● **Requirement**
In the copy, every line of the material that follows must appear exactly, and no pictures should.

*** Opening of Information provided ***

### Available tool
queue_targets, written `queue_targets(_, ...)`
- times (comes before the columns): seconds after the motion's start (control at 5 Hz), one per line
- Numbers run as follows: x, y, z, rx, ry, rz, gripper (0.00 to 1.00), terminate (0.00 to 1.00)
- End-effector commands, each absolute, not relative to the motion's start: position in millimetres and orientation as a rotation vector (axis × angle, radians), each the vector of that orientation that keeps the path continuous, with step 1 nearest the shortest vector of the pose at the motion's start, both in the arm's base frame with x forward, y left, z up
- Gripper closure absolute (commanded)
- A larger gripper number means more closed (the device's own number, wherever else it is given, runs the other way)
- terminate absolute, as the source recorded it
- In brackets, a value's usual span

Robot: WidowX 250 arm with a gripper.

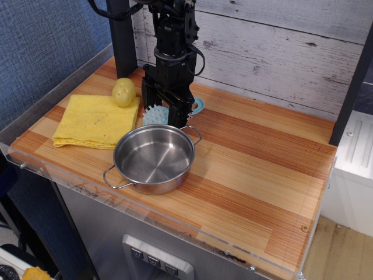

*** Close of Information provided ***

● **Answer for the task**
### Available tool
queue_targets, written `queue_targets(_, ...)`
- times (comes before the columns): seconds after the motion's start (control at 5 Hz), one per line
- Numbers run as follows: x, y, z, rx, ry, rz, gripper (0.00 to 1.00), terminate (0.00 to 1.00)
- End-effector commands, each absolute, not relative to the motion's start: position in millimetres and orientation as a rotation vector (axis × angle, radians), each the vector of that orientation that keeps the path continuous, with step 1 nearest the shortest vector of the pose at the motion's start, both in the arm's base frame with x forward, y left, z up
- Gripper closure absolute (commanded)
- A larger gripper number means more closed (the device's own number, wherever else it is given, runs the other way)
- terminate absolute, as the source recorded it
- In brackets, a value's usual span

Robot: WidowX 250 arm with a gripper.

This exercise has nothing further to it.